(Saved entries)
::::::::::
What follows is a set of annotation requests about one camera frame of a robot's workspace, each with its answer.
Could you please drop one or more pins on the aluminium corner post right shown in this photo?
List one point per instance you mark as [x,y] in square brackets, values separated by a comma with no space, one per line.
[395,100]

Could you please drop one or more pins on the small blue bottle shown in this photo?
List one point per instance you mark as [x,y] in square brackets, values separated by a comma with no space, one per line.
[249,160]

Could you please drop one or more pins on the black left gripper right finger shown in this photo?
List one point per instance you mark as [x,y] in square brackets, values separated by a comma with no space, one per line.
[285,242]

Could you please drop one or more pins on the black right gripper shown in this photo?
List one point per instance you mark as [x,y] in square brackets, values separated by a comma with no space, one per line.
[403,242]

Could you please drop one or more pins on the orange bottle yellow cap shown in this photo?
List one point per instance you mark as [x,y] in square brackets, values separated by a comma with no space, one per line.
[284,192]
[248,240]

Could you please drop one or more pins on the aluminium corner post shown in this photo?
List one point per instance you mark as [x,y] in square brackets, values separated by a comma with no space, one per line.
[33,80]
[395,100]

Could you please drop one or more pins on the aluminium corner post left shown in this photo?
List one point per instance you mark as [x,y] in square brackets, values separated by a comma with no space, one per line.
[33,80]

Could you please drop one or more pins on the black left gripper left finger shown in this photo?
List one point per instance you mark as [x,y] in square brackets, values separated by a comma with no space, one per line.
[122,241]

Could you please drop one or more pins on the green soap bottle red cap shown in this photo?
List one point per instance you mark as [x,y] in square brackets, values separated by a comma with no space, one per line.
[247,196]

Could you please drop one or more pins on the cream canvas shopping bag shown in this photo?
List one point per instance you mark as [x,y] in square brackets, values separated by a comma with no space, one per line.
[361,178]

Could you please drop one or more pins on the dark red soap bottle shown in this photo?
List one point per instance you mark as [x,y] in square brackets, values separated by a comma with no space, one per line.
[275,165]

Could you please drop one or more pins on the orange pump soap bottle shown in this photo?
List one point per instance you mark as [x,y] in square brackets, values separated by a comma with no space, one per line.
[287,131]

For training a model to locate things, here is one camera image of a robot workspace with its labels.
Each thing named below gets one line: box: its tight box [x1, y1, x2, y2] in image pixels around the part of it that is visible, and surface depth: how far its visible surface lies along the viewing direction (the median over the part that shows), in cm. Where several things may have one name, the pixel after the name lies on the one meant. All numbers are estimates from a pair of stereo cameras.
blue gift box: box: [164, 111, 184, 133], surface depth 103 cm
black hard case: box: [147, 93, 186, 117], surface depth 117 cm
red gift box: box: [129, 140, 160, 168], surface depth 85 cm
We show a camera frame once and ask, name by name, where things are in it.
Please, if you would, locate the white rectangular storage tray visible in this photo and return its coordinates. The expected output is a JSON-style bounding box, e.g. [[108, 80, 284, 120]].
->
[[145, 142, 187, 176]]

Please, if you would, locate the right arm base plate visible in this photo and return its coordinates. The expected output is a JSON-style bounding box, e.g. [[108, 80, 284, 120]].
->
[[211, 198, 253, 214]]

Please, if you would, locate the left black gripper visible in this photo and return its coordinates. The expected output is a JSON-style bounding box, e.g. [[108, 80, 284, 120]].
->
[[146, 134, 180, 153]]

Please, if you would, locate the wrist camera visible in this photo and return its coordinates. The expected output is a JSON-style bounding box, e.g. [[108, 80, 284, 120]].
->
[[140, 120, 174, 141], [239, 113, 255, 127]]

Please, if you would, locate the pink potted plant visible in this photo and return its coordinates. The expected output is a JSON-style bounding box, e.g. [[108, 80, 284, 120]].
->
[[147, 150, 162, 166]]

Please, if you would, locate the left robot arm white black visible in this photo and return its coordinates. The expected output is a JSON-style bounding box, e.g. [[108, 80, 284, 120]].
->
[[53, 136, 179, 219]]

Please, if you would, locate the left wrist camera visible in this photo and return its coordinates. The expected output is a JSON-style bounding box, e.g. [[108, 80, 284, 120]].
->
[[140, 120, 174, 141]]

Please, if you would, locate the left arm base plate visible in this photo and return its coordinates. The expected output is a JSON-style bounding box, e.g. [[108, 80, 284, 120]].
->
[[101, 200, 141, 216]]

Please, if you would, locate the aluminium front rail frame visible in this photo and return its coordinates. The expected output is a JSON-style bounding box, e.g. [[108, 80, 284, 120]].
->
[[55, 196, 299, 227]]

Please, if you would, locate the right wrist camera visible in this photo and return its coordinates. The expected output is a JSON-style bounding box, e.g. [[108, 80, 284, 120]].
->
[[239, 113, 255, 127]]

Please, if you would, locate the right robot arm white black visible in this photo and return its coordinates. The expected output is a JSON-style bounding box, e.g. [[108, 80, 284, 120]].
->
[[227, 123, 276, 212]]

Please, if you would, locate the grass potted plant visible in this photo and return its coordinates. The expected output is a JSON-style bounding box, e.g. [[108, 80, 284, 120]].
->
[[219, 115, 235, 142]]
::::::::::
* Activity
Find the lines in the data that hold the word "black". Reply with how many there are and nothing more.

* Answer section
7